By Bill Mossman, U.S. Army Garrison-Hawaii Public AffairsDecember 22, 2009
HONOLULU - 'Twas the morn when the traditional bell sounds associated with the holiday season were replaced with the thundering roar of engines.
'Twas the time of unorthodoxly dressed Santas, many of whom sported either shaved heads or long ponytails, tattoos and body piercings, and puffed on cigars or cigarettes rather than anything resembling St. Nick's smoking pipe.
'Twas the day when gifts were not placed in large knapsacks, but rather, inside of saddlebags, on tops of trailers, or strapped to handlebars and sissy bars.
'Twas all of this and more, and it still had a Christmas ring to it.
Biker style, of course.
Thousands of motorcycles descended upon Waikiki, Dec. 6, for the 35th Annual Street Bikers United Hawaii Toy Run Parade, a benefit for local youngsters through the Marine Corps Reserves' Toys for Tots program.

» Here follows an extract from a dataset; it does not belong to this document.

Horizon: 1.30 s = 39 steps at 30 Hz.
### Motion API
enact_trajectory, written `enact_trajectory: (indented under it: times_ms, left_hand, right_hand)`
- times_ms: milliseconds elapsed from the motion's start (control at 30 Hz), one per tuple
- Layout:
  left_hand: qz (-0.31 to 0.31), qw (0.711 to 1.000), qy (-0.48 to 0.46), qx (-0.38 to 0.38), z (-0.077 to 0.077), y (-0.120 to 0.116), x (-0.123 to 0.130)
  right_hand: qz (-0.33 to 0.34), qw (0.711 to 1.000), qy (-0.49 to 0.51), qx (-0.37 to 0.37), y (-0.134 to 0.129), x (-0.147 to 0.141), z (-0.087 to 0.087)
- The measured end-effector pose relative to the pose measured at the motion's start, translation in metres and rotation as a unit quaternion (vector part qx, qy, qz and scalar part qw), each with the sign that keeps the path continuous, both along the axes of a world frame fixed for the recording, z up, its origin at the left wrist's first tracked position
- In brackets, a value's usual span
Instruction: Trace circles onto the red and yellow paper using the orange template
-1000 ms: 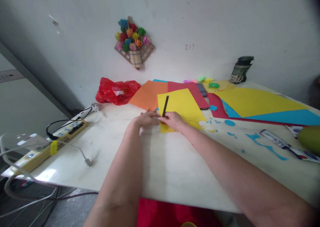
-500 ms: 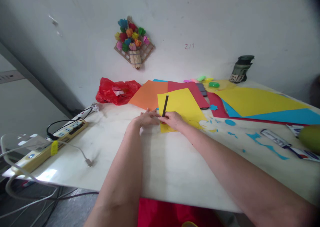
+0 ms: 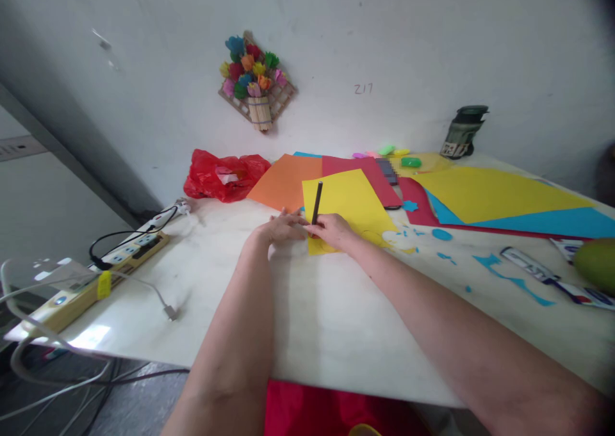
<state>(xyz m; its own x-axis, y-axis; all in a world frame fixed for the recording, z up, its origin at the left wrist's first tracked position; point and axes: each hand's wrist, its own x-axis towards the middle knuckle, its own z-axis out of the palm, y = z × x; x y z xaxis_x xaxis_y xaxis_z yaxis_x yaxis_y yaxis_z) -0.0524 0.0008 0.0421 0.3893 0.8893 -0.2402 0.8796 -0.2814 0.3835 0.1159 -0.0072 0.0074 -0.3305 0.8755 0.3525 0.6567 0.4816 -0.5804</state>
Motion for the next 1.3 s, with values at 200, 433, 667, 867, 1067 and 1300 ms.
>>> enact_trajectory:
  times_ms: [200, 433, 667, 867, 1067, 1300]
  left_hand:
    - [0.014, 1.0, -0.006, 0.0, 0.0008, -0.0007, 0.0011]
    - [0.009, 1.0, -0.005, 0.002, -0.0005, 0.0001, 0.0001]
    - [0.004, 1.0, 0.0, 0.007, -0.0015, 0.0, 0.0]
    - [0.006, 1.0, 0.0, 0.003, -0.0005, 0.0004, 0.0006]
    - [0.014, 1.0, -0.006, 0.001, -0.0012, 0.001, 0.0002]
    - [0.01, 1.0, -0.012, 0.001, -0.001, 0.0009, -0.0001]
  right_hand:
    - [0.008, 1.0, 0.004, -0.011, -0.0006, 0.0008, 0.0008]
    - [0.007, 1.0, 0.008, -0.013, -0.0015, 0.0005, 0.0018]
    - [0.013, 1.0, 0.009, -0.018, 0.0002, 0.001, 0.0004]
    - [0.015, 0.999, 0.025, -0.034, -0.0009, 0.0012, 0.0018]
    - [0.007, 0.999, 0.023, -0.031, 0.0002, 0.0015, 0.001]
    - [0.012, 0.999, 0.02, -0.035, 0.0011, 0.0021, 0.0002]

Among the participants were many veterans, as well as active duty and reserve service members from all branches of the military, all of whom pulled together for a worthy cause.
"The services are well-represented out here today," said Master Sgt. Charles Owens, first sergeant, 305th Mobile Public Affairs Detachment (MPAD), 9th Mission Support Command. "Giving back to the community is what the military is all about. That's what we live for."

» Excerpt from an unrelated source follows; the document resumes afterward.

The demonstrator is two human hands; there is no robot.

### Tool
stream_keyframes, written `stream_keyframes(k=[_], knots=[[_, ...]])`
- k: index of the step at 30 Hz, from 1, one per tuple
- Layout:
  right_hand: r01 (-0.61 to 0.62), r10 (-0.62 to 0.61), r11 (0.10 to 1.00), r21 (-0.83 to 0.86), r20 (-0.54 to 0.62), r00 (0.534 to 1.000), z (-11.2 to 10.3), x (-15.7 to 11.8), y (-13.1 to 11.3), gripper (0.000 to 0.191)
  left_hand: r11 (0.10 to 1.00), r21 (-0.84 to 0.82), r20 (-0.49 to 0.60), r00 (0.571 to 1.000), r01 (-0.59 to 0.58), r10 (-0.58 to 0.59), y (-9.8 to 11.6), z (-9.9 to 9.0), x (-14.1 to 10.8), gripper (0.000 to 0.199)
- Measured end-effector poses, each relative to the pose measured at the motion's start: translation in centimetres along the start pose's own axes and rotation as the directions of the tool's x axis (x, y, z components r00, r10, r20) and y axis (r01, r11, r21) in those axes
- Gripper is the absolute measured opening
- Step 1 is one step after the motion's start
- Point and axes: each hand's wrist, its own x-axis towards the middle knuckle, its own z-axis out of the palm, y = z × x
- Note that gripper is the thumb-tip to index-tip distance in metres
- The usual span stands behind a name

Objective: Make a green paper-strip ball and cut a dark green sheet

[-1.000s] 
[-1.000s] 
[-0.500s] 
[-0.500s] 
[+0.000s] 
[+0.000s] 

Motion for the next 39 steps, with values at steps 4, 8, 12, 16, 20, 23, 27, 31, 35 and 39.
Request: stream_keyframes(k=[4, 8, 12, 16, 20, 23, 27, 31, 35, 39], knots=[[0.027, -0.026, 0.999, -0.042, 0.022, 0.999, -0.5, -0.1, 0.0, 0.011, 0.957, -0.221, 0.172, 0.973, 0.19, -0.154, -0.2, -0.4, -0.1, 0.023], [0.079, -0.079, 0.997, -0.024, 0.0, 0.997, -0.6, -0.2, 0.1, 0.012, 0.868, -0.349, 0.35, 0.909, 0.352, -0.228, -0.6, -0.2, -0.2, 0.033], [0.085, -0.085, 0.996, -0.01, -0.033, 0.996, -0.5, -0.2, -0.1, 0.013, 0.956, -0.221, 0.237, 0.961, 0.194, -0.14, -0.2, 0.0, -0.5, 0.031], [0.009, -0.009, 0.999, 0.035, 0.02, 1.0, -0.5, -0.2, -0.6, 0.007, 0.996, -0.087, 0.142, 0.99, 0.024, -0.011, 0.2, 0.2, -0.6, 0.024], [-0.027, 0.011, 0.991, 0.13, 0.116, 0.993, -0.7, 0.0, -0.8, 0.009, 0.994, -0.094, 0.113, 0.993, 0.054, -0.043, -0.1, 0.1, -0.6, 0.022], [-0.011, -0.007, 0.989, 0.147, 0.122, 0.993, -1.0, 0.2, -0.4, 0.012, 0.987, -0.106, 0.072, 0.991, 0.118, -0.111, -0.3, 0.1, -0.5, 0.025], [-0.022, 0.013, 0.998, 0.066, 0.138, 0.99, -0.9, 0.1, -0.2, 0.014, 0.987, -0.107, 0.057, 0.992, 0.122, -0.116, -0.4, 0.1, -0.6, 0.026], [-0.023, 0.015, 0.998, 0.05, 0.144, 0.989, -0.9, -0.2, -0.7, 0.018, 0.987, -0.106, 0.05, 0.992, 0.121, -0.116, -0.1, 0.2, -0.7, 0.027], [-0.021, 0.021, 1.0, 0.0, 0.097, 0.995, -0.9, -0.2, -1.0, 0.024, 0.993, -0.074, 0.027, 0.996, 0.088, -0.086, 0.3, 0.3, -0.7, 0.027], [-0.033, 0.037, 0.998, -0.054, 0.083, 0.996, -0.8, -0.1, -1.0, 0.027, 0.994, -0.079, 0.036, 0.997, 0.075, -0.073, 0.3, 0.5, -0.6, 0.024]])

For the last several years, Owens has garnered a heap of attention at the annual event, in large part due to his red-and-white Honda Valkyrie and what it has in tow. The large bike was on hand again, pulling a sleigh full of presents, and drawing a lot of "oohs" and "aahs" from the crowd due to its 500 lights, which ran off a car battery with an inverter.

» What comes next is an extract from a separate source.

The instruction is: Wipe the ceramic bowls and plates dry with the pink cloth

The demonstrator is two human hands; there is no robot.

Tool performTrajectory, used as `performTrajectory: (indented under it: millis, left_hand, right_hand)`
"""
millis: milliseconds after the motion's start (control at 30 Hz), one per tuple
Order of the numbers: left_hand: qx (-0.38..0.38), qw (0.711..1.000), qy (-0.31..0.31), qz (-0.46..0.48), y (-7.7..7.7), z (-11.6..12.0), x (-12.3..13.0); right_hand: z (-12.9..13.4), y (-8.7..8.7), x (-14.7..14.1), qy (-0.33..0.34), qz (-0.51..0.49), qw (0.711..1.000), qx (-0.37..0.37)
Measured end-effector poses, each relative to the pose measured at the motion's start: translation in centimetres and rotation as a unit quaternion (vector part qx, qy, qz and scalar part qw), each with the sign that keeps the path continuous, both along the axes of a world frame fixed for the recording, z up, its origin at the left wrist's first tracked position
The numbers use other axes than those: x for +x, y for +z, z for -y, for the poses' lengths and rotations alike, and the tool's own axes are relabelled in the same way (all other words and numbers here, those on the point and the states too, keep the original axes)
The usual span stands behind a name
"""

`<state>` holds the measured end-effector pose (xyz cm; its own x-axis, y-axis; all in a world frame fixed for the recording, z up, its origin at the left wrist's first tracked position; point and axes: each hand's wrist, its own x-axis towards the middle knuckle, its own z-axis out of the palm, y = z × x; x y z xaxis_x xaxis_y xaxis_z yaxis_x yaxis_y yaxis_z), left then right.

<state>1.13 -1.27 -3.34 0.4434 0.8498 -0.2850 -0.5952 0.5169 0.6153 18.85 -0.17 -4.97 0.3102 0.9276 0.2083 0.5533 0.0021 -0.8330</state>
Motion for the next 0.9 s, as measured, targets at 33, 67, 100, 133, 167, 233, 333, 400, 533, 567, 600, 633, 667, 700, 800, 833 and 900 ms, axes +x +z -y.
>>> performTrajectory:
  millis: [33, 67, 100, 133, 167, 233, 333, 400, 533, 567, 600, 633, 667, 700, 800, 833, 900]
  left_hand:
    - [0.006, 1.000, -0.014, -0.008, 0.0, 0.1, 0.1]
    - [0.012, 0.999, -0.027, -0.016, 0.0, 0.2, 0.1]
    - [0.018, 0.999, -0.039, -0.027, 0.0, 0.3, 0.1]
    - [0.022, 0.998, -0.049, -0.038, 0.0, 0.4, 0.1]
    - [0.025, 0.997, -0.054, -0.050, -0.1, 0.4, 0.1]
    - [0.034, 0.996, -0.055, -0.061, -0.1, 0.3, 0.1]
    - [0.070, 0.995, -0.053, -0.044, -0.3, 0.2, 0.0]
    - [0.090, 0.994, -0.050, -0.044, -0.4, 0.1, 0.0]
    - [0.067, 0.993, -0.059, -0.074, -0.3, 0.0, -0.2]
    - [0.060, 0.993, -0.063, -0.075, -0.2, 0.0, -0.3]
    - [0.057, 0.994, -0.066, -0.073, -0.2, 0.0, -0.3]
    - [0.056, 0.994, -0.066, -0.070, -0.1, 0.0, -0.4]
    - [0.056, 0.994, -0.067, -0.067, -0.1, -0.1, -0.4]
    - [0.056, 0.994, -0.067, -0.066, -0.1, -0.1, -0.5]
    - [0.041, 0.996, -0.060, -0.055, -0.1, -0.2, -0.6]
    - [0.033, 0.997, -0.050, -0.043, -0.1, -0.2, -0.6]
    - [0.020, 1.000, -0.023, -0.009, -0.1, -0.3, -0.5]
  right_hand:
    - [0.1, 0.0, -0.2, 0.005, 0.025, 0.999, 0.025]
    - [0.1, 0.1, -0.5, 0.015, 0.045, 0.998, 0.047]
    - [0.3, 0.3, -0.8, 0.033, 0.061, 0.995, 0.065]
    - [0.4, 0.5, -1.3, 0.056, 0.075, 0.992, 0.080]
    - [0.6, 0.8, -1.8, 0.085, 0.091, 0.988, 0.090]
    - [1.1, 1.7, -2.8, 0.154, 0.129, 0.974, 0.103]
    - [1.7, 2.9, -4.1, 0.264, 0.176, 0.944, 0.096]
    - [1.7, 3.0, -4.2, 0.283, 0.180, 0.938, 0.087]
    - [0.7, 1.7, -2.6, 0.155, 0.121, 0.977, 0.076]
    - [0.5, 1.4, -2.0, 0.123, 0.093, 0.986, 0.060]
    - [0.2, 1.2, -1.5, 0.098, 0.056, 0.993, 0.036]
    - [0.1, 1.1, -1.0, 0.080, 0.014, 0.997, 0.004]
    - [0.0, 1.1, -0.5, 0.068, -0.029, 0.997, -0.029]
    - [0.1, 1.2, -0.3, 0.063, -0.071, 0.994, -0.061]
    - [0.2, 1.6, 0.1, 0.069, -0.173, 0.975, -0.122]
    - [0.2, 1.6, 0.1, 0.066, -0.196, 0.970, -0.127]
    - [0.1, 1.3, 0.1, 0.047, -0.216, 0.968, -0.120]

"Santa likes to give his reindeer a vacation for a little bit whenever he's in Hawaii," explained Owens, who was joined at the event by fellow members of the biker club, Hawaii Goldwing Road Riders Association (HGRRA). "So instead of pulling the sleigh with reindeer, we pull it with a motorcycle. The kids really love the Hawaiian-style Santa pulling up and dropping off gifts. It makes them go nuts.
"I started doing this about four years ago, when me and some Army reservists built this sleigh to help get out into the community and show our appreciation," Owens continued. "Since then, we've been bringing this sleigh out to the Toys for Tots event, different parades around Hawaii, and even to the different military bases when they have unit parties."
Bikers brought a variety of presents to the parade, from stuffed teddy bears and dolls to board games and skateboards. Sgt. 1st Class Chris Laye, 13th Military Police Detachment, for example, decided his haul would have to include several Transformers' models, namely, the highly coveted Bumblebee.
It was the kind of toy he would have hoped for in his youth, he said.
"I got shovels when I was a kid," noted Laye, while sorting through presents stored away in the saddlebags of his 2006 Harley-Davidson Street Glide bike.
"I got rocks and sticks," added his girlfriend, Christy Wilden, before breaking into laughter.
Riders from numerous biker clubs began pulling into the Magic Island parking lot at Ala Moana Beach Park during the early morning hours of the day, and lining up their motorcycles of all makes and sizes. After killing their engines, the bikers warmly embraced each other, many of them once again enjoying the company of old riding buddies.
But while the camaraderie was nice, it was not the reason for the gathering. These bikers had come to show what they - long ago stereotyped as blights on civic behavior and responsibility - could do for the good of society.
Their collective aim, as is the goal of the Toys for Tots program, was to send a message of hope to needy youngsters through the gift of giving. In doing so, they trusted that the youth would grow to become responsible, productive and patriotic citizens.
Many believe the bikers succeeded in their mission.
"I think it's great when people can come out and see these bikers doing something great for the community," said Sgt. Charity Boedeker, a broadcast reporter with 305th MPAD, and on hand to document the day's activities. "There's usually a stereotype that often goes with bikers, and it's kind of sad, but this kind of event shows that they're people with hearts."